- **TO DO**
Out of the entries that follow, copy each line containing "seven".

Extracted data entries

□ □ □ □ □ □ □

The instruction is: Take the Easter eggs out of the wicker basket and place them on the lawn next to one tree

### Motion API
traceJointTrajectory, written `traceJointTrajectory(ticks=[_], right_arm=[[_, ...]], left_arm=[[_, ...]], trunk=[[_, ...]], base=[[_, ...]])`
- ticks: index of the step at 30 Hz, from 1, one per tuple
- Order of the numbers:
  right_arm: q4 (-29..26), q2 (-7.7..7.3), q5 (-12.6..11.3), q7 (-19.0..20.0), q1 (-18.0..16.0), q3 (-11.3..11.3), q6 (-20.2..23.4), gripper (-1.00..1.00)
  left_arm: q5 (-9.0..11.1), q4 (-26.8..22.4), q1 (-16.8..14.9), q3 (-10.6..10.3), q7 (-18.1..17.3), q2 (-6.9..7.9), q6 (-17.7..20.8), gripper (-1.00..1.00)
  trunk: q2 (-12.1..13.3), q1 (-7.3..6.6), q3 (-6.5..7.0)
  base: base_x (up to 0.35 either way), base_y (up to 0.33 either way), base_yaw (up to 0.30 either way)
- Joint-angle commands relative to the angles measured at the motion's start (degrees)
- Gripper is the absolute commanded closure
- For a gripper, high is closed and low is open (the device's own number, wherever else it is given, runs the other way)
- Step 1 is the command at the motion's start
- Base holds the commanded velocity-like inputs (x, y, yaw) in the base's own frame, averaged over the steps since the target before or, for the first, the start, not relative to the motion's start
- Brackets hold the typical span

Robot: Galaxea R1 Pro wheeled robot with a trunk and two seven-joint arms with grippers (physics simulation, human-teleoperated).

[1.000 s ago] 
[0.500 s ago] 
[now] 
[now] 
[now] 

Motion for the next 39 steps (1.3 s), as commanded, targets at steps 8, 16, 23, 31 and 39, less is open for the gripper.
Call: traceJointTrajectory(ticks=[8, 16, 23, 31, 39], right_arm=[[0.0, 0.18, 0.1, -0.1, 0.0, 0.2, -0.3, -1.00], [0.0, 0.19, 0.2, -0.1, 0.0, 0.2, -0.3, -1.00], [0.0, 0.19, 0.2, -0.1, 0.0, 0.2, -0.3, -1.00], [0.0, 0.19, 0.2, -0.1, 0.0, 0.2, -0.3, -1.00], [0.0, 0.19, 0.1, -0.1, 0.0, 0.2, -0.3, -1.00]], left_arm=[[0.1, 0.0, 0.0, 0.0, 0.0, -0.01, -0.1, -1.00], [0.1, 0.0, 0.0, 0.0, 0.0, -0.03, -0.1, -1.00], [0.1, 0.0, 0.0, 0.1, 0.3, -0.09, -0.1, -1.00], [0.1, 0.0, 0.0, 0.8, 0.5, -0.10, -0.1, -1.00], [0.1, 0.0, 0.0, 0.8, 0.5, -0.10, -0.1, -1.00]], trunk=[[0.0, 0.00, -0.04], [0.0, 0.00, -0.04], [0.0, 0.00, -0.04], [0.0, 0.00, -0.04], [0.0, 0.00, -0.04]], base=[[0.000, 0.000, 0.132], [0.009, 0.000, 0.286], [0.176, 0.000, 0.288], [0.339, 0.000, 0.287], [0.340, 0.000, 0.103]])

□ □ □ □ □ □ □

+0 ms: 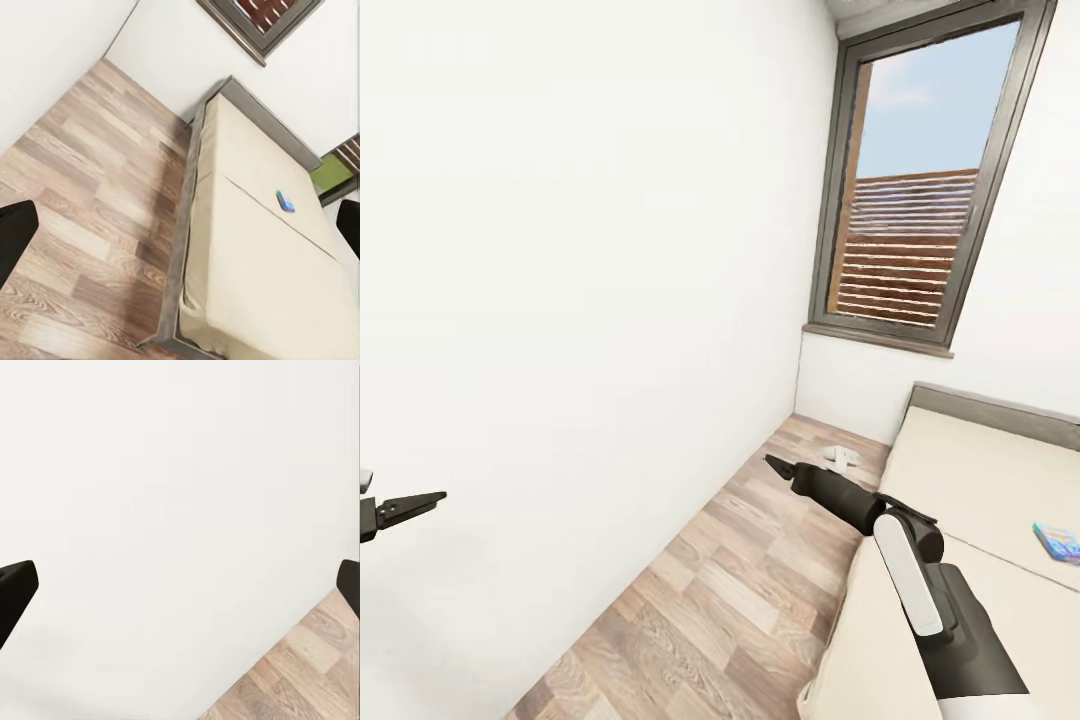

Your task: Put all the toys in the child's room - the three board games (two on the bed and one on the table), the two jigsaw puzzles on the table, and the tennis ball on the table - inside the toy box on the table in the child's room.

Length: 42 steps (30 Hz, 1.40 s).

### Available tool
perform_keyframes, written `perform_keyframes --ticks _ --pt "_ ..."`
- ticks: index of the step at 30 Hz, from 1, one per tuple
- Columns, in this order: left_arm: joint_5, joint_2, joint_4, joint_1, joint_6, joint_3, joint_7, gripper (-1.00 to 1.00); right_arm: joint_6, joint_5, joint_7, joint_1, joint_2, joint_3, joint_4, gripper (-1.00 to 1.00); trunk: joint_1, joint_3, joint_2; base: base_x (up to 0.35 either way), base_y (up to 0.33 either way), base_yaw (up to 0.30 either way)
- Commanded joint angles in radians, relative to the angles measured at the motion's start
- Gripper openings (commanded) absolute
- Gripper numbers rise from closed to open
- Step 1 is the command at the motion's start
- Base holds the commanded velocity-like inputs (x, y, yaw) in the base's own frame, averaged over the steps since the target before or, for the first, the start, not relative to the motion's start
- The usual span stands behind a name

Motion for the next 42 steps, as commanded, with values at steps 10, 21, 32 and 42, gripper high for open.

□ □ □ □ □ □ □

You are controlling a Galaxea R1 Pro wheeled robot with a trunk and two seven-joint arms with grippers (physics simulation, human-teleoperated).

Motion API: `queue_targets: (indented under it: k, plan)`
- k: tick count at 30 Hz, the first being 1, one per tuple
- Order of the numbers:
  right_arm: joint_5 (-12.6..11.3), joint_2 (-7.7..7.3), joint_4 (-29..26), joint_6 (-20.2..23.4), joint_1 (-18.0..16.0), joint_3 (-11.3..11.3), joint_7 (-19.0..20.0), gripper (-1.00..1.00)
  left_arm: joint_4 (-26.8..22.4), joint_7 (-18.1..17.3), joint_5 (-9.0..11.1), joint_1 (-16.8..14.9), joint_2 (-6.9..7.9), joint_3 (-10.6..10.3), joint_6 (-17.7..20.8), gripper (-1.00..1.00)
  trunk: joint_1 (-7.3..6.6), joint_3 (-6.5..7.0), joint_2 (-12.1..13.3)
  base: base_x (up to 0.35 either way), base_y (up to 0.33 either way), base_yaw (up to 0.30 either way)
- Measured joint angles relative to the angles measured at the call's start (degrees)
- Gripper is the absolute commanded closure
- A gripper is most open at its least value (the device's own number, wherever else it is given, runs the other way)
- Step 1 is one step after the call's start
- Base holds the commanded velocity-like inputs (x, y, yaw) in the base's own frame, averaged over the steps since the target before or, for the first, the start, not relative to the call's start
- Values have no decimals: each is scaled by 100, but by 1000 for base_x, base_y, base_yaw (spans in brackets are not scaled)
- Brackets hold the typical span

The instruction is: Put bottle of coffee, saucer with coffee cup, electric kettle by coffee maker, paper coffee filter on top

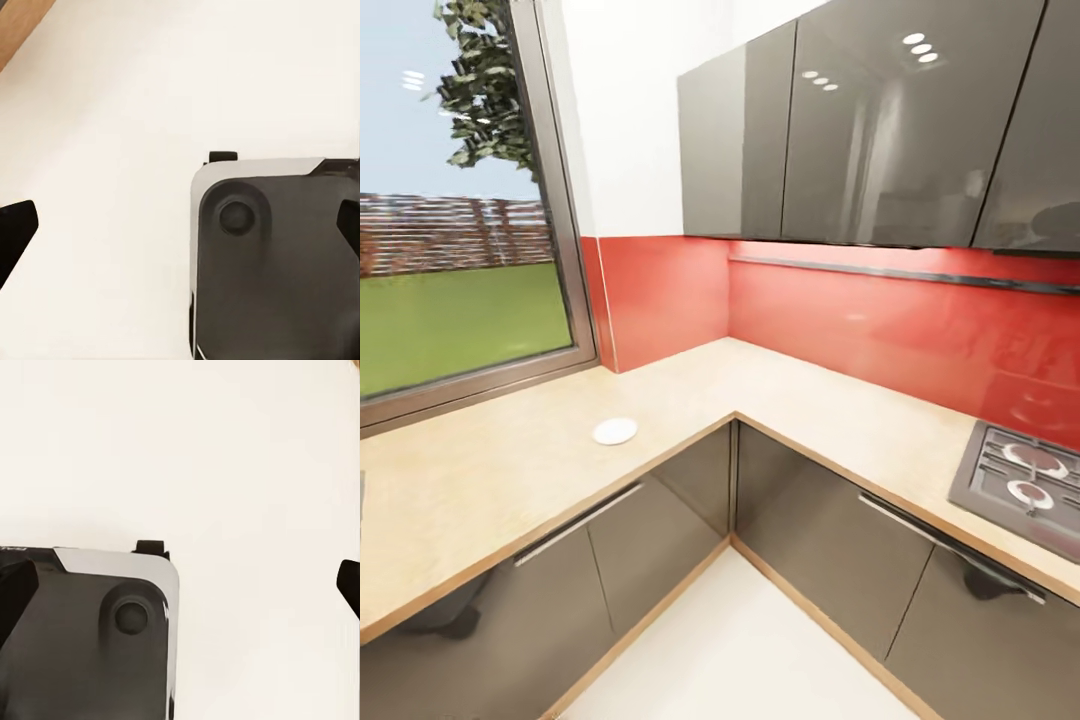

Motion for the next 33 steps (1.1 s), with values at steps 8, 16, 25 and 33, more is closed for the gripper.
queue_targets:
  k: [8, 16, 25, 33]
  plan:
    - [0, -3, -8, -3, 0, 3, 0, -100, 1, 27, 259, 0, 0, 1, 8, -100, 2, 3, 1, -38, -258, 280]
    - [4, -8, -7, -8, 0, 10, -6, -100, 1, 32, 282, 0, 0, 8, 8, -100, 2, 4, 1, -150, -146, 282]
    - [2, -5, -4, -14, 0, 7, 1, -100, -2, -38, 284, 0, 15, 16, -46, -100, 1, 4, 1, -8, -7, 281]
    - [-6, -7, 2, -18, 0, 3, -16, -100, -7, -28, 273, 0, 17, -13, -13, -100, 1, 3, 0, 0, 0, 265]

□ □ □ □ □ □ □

- **ANSWER FOR THE TASK**
Robot: Galaxea R1 Pro wheeled robot with a trunk and two seven-joint arms with grippers (physics simulation, human-teleoperated).
You are controlling a Galaxea R1 Pro wheeled robot with a trunk and two seven-joint arms with grippers (physics simulation, human-teleoperated).

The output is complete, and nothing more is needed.